Content starts
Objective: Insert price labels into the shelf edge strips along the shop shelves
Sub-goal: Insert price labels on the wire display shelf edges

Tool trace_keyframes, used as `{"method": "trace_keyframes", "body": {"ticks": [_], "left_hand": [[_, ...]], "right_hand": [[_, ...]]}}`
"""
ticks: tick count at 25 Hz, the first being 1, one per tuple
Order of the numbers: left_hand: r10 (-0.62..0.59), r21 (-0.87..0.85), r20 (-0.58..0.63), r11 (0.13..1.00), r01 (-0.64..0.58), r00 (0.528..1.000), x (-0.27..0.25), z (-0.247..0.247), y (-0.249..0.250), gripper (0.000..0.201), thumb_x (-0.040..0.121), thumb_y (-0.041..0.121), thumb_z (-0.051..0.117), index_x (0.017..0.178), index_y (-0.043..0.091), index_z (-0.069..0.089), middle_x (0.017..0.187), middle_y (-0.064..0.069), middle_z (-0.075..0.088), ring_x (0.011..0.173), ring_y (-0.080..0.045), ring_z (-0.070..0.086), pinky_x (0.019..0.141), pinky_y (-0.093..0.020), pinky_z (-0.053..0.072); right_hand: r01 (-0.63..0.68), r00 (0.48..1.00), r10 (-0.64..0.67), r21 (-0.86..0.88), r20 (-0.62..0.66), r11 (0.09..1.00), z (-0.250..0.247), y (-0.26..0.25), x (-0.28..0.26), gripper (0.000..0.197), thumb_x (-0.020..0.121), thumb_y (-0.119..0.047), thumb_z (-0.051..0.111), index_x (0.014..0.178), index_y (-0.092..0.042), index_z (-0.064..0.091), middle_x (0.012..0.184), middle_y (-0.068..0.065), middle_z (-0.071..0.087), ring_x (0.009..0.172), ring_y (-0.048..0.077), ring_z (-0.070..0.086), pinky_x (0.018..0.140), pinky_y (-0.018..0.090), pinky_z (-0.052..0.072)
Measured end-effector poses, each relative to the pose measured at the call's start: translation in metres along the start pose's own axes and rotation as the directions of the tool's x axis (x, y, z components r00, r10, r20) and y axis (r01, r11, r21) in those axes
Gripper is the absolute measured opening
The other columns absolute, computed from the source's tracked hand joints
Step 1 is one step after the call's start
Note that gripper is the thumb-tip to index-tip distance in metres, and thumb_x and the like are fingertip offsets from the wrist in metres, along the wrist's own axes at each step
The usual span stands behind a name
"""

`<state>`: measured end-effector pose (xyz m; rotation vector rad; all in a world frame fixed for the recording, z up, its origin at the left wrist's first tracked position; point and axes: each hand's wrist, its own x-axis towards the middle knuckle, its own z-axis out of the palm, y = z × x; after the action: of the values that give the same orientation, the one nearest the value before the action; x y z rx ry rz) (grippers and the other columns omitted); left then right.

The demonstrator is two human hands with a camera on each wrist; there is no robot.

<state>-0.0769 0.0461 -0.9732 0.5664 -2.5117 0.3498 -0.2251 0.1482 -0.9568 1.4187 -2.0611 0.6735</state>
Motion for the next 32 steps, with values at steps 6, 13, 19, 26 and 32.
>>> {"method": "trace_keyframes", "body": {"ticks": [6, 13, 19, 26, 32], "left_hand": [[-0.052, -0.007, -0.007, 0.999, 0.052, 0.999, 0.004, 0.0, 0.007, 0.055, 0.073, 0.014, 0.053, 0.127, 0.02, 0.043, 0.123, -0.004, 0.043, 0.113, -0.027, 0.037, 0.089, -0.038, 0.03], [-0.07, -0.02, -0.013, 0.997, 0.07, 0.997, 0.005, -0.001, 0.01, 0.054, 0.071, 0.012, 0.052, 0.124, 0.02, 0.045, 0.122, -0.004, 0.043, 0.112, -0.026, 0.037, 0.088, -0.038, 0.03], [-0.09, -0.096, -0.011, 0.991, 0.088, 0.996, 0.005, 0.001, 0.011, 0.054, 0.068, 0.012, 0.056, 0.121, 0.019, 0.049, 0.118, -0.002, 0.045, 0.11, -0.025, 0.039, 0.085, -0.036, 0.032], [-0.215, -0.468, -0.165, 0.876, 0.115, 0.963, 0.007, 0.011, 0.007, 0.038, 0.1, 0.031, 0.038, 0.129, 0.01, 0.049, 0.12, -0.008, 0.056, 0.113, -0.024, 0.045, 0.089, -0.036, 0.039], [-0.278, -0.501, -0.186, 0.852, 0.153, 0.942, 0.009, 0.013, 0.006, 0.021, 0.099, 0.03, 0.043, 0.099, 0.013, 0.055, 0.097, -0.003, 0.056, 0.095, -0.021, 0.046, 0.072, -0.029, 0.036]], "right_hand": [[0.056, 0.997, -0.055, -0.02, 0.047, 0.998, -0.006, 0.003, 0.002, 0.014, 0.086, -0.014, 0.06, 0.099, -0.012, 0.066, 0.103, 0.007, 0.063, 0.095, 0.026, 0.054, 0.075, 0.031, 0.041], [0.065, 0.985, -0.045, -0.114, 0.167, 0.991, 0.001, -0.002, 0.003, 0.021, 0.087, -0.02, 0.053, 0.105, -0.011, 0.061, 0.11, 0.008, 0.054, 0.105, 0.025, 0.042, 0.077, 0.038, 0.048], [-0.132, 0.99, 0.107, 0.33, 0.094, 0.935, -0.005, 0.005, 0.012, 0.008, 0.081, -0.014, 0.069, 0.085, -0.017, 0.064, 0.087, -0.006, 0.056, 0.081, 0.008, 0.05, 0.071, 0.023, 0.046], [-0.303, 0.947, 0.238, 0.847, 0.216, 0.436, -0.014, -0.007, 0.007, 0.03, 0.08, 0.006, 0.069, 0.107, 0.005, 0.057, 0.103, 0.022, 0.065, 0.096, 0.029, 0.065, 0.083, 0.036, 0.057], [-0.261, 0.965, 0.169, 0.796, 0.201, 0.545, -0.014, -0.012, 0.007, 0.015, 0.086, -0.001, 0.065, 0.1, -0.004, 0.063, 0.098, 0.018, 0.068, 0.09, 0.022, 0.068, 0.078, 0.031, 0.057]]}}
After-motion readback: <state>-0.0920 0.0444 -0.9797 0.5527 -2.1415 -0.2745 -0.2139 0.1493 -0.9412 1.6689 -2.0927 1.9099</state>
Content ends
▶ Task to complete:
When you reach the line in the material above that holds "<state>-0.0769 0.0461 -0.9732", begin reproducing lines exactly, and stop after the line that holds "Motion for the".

▶ Exercise response:
<state>-0.0769 0.0461 -0.9732 0.5664 -2.5117 0.3498 -0.2251 0.1482 -0.9568 1.4187 -2.0611 0.6735</state>
Motion for the next 32 steps, with values at steps 6, 13, 19, 26 and 32.

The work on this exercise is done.